Das Land Tirol hat der Beschwerdeführerin Aufwendungen in der Höhe von S 12.890,-- binnen zwei Wochen bei sonstiger Exekution zu ersetzen.
Begründung
Mit Bescheid vom 30. September 1991 erteilte der Bürgermeister der mitbeteiligten Gemeinde der Beschwerdeführerin die Baubewilligung hinsichtlich eines An-, Um- und Aufbaues des in ihrem Eigentum stehenden Wohnhauses im Gemeindegebiet der mitbeteiligten Gemeinde sowie des Anbaues einer Garage. Mit Bescheid vom 18. Jänner 1993 des Bürgermeisters der mitbeteiligten Gemeinde wurde der Beschwerdeführerin nach Fertigstellung des Bauvorhabens der baubehördliche Auftrag erteilt, den gesetzmäßigen Zustand hinsichtlich der Wandhöhe der dem Grundstück Nr. 911/5 zugewandten Garagenseite bis zum 31. Mai 1993, entsprechend der Baubewilligung vom 30. September 1991, herzustellen, da laut Sachverständigengutachten des Ing. P die Wandhöhe der dem Grundstück 911/5 zugekehrten Garagenseite 3,26 m betrage und diese Höhe somit der gesetzlich normierten Höchsthöhe von 2,80 m nicht entspreche.
Gegen diesen Bescheid erhob die Beschwerdeführerin Berufung an den Gemeindevorstand und führte im wesentlichen aus, daß sich der angefochtene Bescheid auf das aktuelle Geländeniveau und nicht auf den ursprünglichen Geländeverlauf beziehe. Nicht berücksichtigt worden sei, daß durch zwischenzeitig erfolgte Erdbewegungen der Beschwerdeführerin wie auch der Nachbarn der Geländeverlauf wesentlich verändert worden sei. Auch sei die Garage exakt nach den genehmigten Plänen errichtet worden; insbesondere sei der Garagensockel in den Einreichplänen genehmigt. Die Beschwerdeführerin habe sich auf die Rechtmäßigkeit der ihr von der Gemeinde erteilten Baugenehmigung verlassen.

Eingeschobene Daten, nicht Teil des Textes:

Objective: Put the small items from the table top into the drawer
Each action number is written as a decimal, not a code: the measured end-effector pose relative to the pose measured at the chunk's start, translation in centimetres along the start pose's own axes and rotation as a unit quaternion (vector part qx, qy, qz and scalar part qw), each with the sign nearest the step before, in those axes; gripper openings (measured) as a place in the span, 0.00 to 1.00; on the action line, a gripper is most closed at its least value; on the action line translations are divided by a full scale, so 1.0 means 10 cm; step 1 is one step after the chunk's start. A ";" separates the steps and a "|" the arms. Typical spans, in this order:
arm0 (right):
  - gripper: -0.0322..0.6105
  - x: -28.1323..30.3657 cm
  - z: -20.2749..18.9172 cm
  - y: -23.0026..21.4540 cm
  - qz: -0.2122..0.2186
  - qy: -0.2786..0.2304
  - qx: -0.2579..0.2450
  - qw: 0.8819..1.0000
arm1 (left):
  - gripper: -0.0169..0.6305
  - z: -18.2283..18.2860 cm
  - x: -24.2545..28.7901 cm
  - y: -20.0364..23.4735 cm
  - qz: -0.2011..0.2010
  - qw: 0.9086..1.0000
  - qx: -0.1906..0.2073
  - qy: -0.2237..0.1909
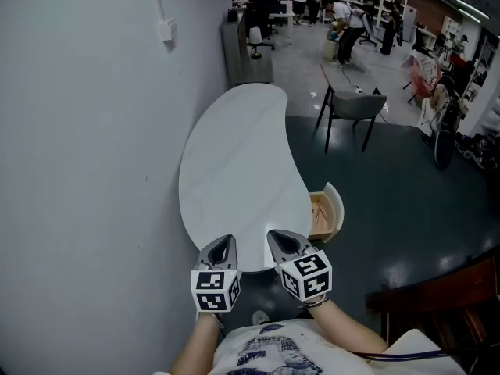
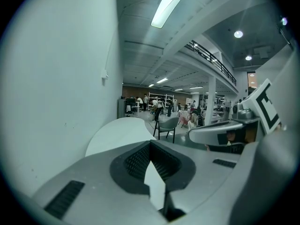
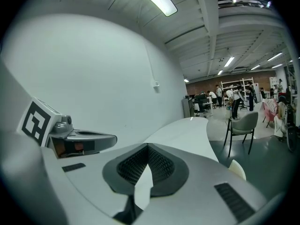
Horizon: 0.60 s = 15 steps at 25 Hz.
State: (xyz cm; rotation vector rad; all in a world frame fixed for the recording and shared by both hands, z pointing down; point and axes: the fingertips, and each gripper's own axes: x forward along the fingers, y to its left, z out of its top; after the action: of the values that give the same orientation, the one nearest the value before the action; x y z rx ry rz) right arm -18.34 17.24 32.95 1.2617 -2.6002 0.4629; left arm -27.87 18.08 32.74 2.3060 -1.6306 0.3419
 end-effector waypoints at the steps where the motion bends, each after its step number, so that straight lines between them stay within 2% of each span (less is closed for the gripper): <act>1: 0.08 -0.01 0.00 0.00 0.000 0.000 0.000 1.000 | 0.06 0.00 0.00 -0.01 -0.001 1.000 0.000 0.000; 15: 0.08 -0.02 -0.03 -0.03 -0.002 0.004 0.005 1.000 | 0.06 -0.02 0.03 -0.05 -0.008 1.000 -0.001 0.002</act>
State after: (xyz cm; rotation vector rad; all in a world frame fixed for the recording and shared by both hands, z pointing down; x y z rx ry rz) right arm -17.92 17.33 33.21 1.2649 -2.5923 0.4783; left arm -27.30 18.08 32.94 2.3145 -1.6096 0.3403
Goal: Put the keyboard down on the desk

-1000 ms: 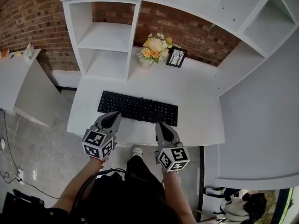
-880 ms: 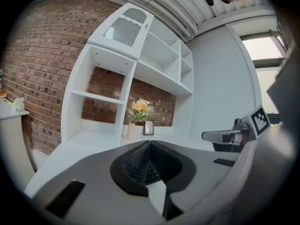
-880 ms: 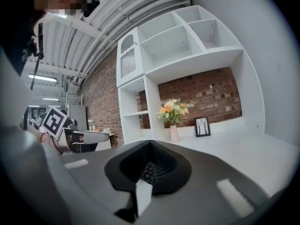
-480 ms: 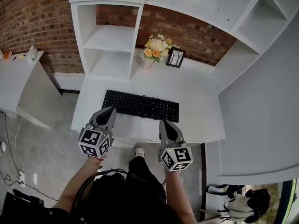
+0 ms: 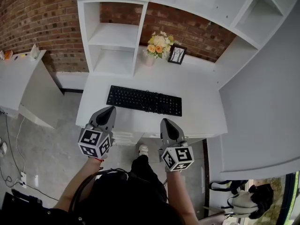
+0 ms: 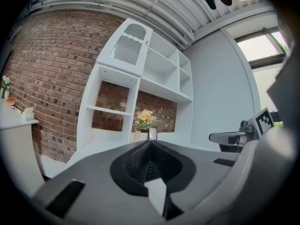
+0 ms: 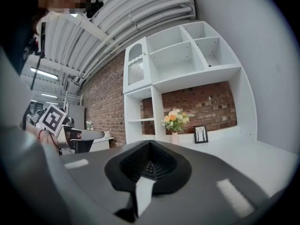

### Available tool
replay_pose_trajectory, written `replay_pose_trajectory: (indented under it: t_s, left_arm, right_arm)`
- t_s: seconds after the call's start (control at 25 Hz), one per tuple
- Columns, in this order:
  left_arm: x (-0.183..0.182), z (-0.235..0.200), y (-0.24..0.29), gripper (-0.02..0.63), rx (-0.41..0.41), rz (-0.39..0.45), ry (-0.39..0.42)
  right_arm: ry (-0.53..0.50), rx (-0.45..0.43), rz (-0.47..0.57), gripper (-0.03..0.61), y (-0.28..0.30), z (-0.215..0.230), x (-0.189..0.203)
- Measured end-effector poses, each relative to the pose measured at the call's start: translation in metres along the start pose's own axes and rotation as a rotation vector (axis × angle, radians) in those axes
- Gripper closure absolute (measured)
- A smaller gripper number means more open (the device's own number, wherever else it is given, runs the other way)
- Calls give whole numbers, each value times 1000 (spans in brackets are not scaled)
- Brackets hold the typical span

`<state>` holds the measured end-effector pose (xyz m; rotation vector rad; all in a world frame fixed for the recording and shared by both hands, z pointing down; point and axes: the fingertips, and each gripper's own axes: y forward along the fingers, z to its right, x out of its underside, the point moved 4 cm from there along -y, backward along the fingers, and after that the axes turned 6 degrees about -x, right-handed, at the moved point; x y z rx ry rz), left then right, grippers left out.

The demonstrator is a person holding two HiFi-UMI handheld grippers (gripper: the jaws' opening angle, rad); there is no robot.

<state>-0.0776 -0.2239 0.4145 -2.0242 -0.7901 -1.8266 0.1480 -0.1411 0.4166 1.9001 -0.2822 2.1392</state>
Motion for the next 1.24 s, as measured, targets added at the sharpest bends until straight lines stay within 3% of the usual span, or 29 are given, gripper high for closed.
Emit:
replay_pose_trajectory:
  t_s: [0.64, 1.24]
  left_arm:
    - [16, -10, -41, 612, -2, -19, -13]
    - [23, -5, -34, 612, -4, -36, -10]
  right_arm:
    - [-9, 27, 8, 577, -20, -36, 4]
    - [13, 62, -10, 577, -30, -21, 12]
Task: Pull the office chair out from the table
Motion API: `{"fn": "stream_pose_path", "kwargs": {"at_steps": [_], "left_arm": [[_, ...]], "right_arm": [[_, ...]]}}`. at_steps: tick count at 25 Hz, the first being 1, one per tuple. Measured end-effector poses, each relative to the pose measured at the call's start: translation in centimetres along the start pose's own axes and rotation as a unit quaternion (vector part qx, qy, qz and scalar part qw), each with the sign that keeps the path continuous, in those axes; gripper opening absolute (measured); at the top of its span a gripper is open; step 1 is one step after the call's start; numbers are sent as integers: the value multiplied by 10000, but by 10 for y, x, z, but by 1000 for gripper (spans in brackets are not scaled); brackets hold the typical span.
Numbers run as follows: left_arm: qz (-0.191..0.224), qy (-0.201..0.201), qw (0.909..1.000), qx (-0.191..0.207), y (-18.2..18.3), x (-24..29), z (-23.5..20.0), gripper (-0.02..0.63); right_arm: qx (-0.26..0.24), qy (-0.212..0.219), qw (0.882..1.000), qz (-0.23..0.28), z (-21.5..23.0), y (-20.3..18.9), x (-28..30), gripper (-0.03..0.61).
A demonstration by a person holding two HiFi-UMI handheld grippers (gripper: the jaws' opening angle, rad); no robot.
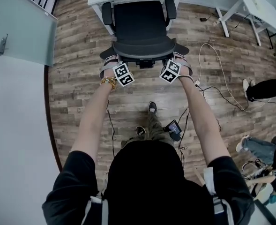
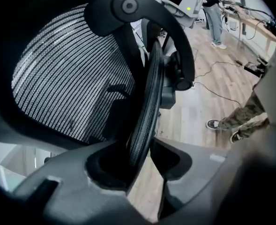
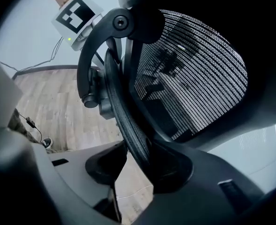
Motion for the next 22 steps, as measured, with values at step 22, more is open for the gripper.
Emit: {"fn": "stream_pose_path", "kwargs": {"at_steps": [22], "left_arm": [[182, -46, 9997, 166, -25, -57, 38, 172]], "right_arm": [[153, -22, 9998, -106, -79, 4, -25, 146]]}}
Point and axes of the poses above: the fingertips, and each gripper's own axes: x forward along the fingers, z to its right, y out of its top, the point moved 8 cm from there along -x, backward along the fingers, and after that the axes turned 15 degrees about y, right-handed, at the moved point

Mit Bescheid des Gemeindevorstandes vom 15. Juni 1993 wurde die Berufung der Beschwerdeführerin als unbegründet abgewiesen. Begründet wurde die Abweisung damit, daß der Sachverständige Ing. P die Wandhöhe mit Betonsockel mit 3,26 m festgestellt habe. Auch gehe die exakte Wandhöhe aus den genehmigten Plänen nicht eindeutig hervor, zumal im Schnitt die Abschrägung des Daches zur Grundparzelle 911/5 nicht ersichtlich sei. Das natürliche Geländeniveau sei so eingezeichnet, daß die gesamte Sockelhöhe unterirdisch angegeben sei.
Mit Bescheid vom 22. Februar 1994 gab die belangte Behörde der von der Beschwerdeführerin erhobenen Vorstellung statt, behob den Bescheid infolge Verletzung von Rechten der Beschwerdeführerin und verwies die Angelegenheit zur neuerlichen Entscheidung an den Gemeindevorstand.
Im ergänzenden Ermittlungsverfahren erstellte der Sachverständige Ing. H ein Gutachten hinsichtlich des genauen Geländeniveaus vor und nach der Bauführung, zur Frage, ob die Garage entsprechend den genehmigten Plänen errichtet worden sei, und schließlich zur Frage, welches Ausmaß die Wandhöhe nunmehr habe und welches Ausmaß sie hätte, wenn eine bestimmte Veränderung der Höhenlage nicht berücksichtigt würde.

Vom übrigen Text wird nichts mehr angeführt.